Exercise prompt ▸ Whenever a line in the entries includes the word "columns", copy that line out.

[Records from a dataset]
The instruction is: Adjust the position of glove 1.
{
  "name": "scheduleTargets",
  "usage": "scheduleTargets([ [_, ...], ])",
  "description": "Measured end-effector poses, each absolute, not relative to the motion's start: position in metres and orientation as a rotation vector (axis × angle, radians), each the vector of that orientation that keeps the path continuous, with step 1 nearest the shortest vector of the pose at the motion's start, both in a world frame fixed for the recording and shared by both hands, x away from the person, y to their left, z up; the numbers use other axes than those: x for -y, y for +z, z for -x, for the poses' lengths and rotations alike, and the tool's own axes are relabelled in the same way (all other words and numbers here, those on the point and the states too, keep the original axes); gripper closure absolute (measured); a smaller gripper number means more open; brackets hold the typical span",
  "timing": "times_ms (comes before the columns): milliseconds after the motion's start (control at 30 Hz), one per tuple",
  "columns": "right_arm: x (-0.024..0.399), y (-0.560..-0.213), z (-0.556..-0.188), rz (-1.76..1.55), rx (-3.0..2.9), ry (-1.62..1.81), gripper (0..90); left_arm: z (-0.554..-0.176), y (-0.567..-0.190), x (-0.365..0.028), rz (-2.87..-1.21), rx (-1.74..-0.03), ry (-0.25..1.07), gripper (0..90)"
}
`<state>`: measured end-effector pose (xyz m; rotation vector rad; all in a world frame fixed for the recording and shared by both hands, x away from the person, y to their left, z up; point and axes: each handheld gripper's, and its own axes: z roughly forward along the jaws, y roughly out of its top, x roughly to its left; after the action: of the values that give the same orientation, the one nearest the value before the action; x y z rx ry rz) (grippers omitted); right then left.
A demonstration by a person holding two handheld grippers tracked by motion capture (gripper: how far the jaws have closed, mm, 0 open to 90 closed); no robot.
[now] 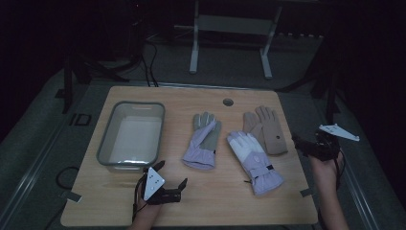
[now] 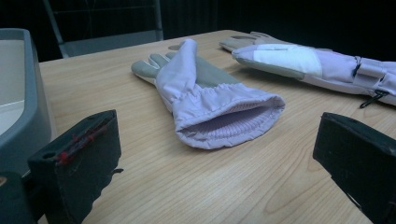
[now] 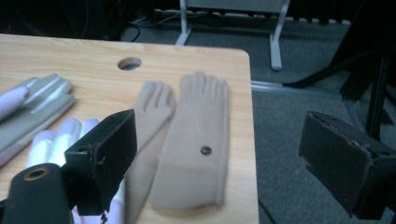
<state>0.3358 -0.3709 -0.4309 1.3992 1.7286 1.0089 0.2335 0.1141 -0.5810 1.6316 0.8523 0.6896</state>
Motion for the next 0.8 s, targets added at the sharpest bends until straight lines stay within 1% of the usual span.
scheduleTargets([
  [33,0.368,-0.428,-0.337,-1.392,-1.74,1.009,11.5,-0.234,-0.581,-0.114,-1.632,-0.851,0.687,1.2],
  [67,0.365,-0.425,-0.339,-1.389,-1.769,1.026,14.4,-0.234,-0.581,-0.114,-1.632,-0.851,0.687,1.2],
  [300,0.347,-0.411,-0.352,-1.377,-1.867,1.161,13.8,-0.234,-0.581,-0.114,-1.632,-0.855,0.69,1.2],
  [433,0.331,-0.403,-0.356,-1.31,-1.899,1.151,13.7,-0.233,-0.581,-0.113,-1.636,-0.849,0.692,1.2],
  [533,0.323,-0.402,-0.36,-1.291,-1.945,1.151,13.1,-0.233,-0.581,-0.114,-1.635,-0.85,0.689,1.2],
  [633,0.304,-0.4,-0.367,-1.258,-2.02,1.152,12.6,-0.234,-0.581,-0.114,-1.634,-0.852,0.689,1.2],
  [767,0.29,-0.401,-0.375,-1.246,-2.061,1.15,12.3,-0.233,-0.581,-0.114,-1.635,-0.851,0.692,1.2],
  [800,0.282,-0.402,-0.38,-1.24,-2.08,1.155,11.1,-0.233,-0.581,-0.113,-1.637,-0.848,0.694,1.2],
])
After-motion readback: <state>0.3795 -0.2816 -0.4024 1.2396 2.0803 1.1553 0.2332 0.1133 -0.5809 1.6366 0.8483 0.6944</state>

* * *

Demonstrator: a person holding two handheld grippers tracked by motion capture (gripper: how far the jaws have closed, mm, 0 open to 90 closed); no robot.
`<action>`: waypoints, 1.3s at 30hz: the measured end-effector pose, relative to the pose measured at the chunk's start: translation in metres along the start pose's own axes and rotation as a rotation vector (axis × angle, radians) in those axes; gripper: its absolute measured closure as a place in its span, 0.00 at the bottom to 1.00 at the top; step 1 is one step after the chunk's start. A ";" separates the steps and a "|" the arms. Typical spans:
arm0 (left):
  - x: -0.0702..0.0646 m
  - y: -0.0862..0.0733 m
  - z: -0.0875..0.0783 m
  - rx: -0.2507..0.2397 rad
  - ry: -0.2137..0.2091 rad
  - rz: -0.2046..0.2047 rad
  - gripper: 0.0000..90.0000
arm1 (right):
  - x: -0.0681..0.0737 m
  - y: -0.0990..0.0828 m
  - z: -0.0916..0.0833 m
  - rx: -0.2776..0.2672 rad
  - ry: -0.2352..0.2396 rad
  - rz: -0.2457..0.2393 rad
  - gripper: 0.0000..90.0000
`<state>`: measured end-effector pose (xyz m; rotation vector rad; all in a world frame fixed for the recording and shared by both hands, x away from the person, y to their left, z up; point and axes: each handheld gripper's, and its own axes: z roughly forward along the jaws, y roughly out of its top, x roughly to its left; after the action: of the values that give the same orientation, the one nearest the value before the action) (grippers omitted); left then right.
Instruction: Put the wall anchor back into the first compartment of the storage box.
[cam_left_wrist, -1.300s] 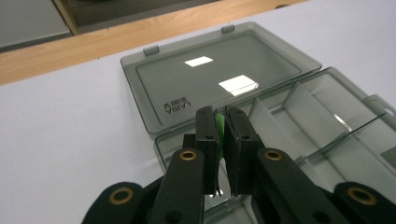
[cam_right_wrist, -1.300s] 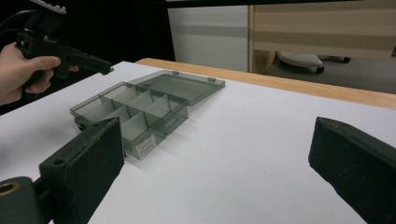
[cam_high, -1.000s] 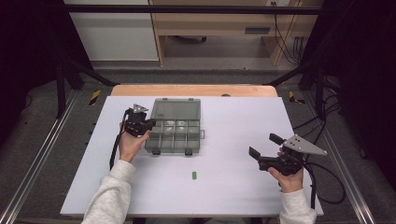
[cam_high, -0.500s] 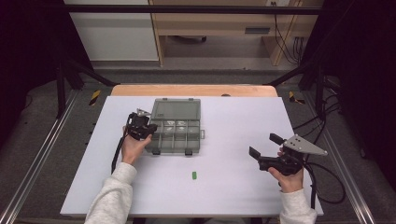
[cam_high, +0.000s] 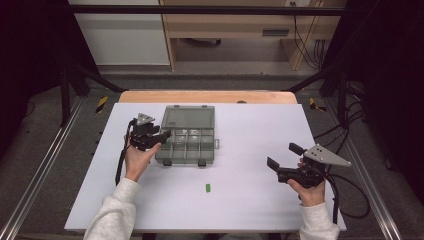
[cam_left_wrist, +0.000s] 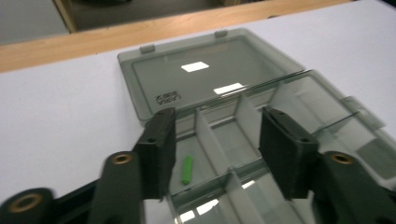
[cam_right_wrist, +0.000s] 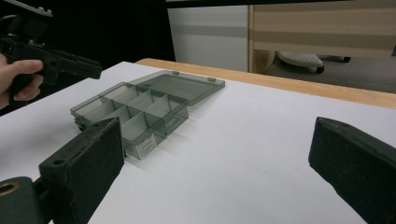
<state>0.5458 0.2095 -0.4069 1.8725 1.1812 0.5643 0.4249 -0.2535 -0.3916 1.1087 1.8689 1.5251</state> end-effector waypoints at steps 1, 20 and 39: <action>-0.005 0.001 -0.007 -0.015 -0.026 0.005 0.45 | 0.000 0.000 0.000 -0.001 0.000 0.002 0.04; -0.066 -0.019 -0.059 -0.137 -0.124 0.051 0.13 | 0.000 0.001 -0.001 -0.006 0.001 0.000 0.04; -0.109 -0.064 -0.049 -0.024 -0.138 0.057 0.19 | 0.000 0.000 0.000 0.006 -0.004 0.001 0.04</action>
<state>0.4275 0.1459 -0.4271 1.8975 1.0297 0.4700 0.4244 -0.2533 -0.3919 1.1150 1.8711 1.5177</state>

Answer area ▸
  "timing": "times_ms (comes before the columns): milliseconds after the motion's start (control at 30 Hz), one per tuple",
  "columns": "right_arm: x (-0.024..0.399), y (-0.560..-0.213), z (-0.556..-0.188), rz (-1.76..1.55), rx (-3.0..2.9), ry (-1.62..1.81), gripper (0..90); left_arm: z (-0.554..-0.176), y (-0.567..-0.190), x (-0.365..0.028), rz (-2.87..-1.21), rx (-1.74..-0.03), ry (-0.25..1.07), gripper (0..90)"

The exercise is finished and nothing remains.